NAME
Test::SpellCheck - Check spelling of POD and other documents
VERSION
version 0.02
SYNOPSIS
use Test2::V0;
spell_check 'lib/**/*.pm';
done_testing;
DESCRIPTION
This module is for checking the spelling of program language documentation. It has built in support for Perl (naturally), but provides a plugin API system which should allow it to support other languages in the future. It uses Hunspell at its core.
But why, you ask, when Test::Spelling exists? Here briefly are some advantages and disadvantages of this project relative to the older tester.
- "One true" spelling library and dictionary
-
Test::Spelling is quite flexible in the spell checker that it uses under the covers, which is admirable in that it will work out of the box in a lot of places as long as there is a spell checker available. However this makes it less reliable and consistent. This module instead always uses Hunspell (via Alien::Hunspell and Text::Hunspell::FFI), and it has a default human language dictionary (which is configurable). This makes it easier to rely on the results of this module, and it means you don't have to add stopwords for multiple spell checkers if you develop on multiple platforms with different checkers. The disadvantage of all this is that the install process can be longer because it will build Hunspell if you don't have it installed, and it won't use the system human language dictionaries.
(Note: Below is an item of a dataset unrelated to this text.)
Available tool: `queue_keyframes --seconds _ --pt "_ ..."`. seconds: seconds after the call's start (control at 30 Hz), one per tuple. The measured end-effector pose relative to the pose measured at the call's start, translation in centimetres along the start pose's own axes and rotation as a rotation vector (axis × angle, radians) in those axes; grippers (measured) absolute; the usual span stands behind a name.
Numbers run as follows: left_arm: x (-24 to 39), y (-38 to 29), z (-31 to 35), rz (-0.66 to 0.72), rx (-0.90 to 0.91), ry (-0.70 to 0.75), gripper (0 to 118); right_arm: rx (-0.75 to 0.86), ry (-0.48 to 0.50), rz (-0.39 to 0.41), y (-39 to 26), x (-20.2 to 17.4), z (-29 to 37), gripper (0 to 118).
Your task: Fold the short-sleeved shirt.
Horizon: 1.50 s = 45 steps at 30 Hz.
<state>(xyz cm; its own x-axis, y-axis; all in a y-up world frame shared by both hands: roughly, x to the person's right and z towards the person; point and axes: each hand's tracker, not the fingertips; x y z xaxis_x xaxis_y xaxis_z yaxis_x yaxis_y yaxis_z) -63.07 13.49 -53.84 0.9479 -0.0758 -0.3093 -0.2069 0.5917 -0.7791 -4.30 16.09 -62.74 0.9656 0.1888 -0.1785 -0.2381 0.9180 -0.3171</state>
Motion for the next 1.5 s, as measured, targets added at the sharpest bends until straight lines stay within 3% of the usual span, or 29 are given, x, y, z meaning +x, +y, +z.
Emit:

- More accurate word splitting
-
We get this from Pod::Simple::Words, which uses
\b{wb}
to split words instead of\b
. This does also mean that Perls older than 5.22 will never be supported by this module or by Pod::Simple::Words, which could be construed as either an advantage or disadvantage depending on your deprecation politics. - Doesn't have to be for Perl only
-
The initial implementation is for Perl only, but the plugin architecture is designed to be usable for other languages and technologies.
- Makes suggestions
-
This module will suggest corrections to words that it finds are misspelled.
- Groups misspelled
-
If the same misspelling exists in multiple locations, it will be reported once for each word, along with each location, including the line number. I find this easier to manage when making corrections, especially if the appropriate action is to update a dist-level dictionary or add a stopword.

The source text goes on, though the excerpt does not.